Task goal: Using the records below, quote only the span that opens with the line containing "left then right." and closes with the line containing "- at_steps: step", exactly and inclusively.

(Excerpts from a dataset)
****************

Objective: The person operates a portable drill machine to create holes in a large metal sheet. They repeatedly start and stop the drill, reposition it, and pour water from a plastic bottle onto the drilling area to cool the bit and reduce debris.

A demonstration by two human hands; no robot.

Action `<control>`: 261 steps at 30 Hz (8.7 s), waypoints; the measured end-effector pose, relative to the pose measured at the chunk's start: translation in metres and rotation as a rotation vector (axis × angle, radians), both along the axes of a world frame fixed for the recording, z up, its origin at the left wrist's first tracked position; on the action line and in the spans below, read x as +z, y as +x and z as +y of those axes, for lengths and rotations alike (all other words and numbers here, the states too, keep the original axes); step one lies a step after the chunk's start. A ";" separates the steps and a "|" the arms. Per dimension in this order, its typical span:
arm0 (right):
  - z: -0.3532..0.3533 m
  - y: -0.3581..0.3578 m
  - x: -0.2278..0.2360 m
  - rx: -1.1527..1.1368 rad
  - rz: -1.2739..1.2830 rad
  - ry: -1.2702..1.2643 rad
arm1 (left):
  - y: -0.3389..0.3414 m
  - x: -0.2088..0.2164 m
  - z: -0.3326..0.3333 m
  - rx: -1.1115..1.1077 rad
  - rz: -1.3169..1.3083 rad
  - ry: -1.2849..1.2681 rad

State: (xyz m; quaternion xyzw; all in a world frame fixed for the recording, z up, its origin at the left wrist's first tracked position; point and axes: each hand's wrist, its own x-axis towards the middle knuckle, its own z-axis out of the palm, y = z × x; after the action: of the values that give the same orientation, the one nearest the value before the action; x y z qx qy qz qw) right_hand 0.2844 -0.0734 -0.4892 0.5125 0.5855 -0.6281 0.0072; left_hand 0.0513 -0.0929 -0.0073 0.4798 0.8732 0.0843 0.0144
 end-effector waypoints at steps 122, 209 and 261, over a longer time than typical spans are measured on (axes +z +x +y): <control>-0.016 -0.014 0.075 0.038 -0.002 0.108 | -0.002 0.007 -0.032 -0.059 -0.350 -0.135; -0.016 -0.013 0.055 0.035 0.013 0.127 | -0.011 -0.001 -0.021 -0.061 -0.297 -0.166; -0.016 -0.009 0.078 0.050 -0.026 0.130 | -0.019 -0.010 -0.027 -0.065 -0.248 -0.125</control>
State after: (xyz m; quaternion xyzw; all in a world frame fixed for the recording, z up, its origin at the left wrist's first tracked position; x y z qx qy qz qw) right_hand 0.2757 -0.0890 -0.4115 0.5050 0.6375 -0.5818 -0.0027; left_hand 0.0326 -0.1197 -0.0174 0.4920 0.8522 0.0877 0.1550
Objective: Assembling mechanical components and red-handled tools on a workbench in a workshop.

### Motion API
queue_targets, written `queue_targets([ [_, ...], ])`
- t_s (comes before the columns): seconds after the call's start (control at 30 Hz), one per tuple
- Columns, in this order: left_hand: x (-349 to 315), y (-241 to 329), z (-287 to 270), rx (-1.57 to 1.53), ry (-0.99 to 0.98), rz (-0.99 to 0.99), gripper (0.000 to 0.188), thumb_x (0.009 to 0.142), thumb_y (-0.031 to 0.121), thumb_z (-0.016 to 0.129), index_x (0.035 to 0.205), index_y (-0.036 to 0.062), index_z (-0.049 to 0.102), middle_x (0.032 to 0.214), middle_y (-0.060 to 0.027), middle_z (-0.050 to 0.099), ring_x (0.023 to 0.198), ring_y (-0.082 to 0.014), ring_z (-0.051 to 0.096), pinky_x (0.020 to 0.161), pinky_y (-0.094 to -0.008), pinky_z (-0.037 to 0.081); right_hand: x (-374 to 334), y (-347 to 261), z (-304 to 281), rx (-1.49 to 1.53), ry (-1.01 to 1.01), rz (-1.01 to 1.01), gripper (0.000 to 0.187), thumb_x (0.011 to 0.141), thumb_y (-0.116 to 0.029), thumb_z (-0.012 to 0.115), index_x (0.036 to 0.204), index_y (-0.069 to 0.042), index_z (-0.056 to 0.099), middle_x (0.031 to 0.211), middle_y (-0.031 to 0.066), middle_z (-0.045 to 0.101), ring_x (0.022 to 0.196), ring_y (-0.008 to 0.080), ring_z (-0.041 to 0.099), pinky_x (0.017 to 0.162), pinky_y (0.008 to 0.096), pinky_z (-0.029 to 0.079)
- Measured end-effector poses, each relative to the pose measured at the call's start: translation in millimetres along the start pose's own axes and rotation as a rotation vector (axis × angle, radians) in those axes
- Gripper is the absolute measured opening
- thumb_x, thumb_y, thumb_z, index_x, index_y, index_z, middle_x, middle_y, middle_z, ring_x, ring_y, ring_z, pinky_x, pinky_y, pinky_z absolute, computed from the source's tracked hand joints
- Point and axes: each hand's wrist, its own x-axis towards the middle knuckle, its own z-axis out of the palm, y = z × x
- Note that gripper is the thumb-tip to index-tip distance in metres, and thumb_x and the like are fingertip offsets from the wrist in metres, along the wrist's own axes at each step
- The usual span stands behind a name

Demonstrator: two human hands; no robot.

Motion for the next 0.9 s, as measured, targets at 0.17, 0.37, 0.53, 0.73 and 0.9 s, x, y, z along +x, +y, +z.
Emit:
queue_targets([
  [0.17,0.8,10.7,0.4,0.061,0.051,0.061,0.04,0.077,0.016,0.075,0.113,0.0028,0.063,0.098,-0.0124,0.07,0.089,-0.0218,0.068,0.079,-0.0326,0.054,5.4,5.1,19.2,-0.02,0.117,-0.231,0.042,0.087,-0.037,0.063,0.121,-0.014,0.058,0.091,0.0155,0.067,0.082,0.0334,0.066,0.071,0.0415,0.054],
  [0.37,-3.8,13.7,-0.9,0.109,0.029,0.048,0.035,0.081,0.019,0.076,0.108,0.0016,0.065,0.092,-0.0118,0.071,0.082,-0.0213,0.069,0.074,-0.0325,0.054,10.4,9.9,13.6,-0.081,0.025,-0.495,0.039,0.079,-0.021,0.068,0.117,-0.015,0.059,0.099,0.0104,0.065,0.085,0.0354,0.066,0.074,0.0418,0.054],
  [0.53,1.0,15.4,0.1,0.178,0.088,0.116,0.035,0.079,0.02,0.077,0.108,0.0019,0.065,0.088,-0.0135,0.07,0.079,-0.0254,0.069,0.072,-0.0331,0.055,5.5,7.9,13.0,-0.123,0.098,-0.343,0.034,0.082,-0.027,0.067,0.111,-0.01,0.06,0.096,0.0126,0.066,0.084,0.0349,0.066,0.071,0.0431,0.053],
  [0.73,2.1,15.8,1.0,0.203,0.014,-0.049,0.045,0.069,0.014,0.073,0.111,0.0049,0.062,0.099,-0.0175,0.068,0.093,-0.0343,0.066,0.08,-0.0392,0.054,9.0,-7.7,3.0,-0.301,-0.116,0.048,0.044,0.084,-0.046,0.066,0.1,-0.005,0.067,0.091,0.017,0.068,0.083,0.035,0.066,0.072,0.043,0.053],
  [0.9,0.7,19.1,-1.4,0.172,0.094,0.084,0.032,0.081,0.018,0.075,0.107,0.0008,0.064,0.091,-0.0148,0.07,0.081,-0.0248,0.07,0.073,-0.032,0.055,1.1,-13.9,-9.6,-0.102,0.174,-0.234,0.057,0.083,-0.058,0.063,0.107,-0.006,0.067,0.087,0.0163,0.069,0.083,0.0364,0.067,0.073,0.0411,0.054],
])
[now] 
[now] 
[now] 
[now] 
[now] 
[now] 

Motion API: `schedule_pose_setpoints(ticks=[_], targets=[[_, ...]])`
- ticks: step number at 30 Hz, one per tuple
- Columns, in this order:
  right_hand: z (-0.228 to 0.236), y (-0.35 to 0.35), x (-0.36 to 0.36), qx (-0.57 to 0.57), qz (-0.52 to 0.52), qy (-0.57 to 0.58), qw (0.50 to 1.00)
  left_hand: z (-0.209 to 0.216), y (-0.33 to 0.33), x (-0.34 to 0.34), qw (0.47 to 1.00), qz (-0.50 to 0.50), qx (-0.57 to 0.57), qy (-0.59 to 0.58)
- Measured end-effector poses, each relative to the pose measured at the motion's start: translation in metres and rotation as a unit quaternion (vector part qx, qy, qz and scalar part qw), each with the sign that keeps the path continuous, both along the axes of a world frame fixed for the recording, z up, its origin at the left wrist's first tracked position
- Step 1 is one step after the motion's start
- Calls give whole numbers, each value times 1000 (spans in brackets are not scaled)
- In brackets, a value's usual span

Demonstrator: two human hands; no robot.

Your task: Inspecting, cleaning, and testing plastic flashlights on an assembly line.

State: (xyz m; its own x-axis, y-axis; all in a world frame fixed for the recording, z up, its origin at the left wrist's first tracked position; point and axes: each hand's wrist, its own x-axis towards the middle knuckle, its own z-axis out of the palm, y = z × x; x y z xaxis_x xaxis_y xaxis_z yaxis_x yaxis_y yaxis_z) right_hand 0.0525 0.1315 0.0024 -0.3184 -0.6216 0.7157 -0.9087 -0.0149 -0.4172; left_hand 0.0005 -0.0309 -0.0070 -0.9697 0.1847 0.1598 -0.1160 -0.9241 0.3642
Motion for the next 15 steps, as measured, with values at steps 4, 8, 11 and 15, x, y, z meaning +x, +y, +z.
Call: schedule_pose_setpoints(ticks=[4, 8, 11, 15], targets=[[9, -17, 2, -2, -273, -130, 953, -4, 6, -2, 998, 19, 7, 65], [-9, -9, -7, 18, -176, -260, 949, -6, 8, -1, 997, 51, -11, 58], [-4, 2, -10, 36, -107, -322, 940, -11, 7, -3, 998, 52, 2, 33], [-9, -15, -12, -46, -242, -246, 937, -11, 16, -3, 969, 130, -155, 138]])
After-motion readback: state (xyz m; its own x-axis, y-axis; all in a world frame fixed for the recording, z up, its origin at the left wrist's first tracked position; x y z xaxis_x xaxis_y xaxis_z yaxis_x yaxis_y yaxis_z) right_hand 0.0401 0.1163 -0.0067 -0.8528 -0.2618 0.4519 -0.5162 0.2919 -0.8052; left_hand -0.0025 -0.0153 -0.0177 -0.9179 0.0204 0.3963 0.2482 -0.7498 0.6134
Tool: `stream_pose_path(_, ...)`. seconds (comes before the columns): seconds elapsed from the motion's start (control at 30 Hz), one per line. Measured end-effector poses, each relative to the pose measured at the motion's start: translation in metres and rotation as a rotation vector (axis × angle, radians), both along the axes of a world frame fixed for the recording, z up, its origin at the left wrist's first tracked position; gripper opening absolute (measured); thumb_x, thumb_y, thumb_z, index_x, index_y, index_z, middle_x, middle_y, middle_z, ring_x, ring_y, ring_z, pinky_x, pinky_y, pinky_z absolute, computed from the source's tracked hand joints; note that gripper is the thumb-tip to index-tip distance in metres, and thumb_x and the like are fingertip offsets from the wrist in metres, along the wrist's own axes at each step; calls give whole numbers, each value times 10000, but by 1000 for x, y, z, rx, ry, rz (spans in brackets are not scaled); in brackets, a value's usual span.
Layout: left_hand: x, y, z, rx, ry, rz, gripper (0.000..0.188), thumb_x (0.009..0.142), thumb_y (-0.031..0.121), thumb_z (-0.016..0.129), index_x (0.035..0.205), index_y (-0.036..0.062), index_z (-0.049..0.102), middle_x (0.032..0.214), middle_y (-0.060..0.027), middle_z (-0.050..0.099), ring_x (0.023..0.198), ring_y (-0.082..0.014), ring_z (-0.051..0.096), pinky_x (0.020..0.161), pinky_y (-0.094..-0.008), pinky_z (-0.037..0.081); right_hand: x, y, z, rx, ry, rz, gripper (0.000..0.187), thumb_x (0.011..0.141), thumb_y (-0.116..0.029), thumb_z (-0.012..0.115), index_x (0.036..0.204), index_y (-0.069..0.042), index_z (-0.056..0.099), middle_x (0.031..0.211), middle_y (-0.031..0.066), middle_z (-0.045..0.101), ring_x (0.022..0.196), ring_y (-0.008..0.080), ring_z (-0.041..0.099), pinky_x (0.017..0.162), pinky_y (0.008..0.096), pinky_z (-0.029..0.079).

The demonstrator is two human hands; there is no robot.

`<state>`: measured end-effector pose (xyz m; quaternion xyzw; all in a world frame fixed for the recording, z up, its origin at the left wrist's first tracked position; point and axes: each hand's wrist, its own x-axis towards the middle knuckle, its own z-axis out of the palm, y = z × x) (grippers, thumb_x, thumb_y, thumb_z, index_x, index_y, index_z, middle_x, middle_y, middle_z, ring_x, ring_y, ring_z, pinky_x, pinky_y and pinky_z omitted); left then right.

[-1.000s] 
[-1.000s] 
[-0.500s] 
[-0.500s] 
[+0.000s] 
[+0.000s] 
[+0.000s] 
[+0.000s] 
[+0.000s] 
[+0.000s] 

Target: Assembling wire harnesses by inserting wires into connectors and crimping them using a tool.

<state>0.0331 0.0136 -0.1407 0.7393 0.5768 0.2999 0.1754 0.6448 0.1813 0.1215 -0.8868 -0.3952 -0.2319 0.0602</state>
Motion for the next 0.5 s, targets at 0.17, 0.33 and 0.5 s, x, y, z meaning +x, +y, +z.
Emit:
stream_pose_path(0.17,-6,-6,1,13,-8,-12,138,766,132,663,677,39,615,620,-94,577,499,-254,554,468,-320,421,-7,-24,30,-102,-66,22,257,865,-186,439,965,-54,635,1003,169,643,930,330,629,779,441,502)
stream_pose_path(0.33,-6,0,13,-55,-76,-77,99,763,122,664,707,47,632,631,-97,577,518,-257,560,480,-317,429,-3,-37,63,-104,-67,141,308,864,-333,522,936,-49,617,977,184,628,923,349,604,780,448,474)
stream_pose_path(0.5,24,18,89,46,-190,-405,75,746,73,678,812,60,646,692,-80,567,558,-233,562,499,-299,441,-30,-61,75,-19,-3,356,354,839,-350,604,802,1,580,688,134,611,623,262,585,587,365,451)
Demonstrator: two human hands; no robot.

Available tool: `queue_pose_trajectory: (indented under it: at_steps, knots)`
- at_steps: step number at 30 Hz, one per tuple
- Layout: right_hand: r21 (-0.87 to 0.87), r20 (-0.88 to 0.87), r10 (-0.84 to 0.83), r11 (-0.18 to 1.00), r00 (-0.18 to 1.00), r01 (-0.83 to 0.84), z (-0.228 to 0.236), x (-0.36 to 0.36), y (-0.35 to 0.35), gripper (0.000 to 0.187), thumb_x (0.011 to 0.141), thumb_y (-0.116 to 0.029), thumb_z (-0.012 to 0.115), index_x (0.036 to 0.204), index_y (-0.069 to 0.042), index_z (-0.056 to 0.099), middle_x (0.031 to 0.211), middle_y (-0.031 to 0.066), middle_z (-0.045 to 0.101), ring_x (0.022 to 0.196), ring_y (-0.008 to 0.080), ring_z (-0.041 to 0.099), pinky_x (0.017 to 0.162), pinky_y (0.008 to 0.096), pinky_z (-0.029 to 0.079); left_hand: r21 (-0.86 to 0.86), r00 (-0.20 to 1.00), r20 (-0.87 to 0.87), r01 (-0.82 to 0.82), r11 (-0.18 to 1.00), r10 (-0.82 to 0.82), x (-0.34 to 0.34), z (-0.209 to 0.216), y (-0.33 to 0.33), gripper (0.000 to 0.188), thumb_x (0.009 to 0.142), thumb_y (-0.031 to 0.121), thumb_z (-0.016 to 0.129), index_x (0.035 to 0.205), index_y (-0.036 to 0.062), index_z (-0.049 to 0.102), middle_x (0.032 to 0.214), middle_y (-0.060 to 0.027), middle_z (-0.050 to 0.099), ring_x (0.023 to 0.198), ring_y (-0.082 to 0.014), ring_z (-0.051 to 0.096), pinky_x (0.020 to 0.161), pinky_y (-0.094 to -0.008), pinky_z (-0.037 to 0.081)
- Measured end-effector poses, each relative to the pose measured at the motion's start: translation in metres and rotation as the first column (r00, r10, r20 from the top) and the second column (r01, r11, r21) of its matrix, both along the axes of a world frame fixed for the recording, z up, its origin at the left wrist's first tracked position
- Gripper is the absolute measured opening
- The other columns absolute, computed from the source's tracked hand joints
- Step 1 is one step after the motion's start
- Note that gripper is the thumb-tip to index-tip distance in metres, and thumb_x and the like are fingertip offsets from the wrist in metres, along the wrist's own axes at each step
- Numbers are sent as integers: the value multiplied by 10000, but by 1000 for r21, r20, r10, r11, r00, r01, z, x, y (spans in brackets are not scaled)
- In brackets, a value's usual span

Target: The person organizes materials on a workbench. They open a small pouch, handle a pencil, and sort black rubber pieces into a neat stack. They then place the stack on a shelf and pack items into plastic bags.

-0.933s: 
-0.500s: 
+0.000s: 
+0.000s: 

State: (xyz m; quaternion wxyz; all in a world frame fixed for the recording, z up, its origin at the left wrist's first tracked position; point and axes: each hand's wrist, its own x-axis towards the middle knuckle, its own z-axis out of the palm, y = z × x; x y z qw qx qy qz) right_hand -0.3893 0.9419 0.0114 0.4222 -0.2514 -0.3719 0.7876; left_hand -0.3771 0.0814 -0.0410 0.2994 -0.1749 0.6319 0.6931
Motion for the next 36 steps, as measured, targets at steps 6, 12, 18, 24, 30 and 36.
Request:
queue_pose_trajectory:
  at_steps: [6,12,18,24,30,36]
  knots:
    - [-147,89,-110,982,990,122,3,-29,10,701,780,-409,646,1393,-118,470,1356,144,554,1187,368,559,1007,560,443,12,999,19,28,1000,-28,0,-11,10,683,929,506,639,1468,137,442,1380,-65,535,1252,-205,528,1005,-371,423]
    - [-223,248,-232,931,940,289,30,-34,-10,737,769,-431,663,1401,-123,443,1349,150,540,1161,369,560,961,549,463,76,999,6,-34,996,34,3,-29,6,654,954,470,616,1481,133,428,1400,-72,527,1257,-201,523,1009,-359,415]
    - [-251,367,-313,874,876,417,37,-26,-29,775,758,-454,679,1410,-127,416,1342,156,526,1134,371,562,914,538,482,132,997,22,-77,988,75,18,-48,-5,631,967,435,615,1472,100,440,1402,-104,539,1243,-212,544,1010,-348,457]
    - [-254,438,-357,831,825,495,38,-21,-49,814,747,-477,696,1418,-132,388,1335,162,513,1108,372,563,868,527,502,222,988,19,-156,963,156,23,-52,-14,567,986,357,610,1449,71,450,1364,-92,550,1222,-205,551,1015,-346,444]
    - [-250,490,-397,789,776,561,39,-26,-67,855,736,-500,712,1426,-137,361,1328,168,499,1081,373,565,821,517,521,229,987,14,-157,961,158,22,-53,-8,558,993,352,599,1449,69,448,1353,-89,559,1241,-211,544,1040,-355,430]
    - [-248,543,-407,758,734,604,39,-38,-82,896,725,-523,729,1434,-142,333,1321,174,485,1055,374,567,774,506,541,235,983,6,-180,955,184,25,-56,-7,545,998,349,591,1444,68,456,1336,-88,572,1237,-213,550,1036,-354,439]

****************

Answer box:
`<state>`: measured end-effector pose (xyz m; quaternion xyzw; all in a world frame fixed for the recording, z up, its origin at the left wrist's first tracked position; point and axes: each hand's wrist, its own x-axis towards the middle knuckle, its own z-axis out of the palm, y = z × x) (grippers, thumb_x, thumb_y, thumb_z, index_x, index_y, index_z, middle_x, middle_y, middle_z, ring_x, ring_y, ring_z, pinky_x, pinky_y and pinky_z omitted); left then right.

[-1.000s] 
[-1.000s] 
[-0.500s] 
[-0.500s] 
[+0.000s] 
[+0.000s] 
[+0.000s] 
[+0.000s] 
[+0.000s] 
[+0.000s] 

Target: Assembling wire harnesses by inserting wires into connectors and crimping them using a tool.

<state>0.0331 0.0136 -0.1407 0.7393 0.5768 0.2999 0.1754 0.6448 0.1813 0.1215 -0.8868 -0.3952 -0.2319 0.0602</state>
Motion for the next 0.5 s, targets at 0.17, 0.33 and 0.5 s, x, y, z meaning +x, +y, +z.
Emit:
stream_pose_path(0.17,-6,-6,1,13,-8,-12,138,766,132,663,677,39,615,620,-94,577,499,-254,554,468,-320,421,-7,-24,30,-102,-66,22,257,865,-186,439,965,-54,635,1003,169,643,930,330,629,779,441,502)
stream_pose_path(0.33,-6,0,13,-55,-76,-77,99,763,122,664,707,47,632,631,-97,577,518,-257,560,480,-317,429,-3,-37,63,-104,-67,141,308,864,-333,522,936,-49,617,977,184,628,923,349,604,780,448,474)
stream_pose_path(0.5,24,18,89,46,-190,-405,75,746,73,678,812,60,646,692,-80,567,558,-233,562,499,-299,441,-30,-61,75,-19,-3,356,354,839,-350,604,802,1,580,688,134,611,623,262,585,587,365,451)
Demonstrator: two human hands; no robot.

Available tool: `queue_pose_trajectory: (indented under it: at_steps, knots)`
- at_steps: step number at 30 Hz, one per tuple

Nothing remains to be added to this answer.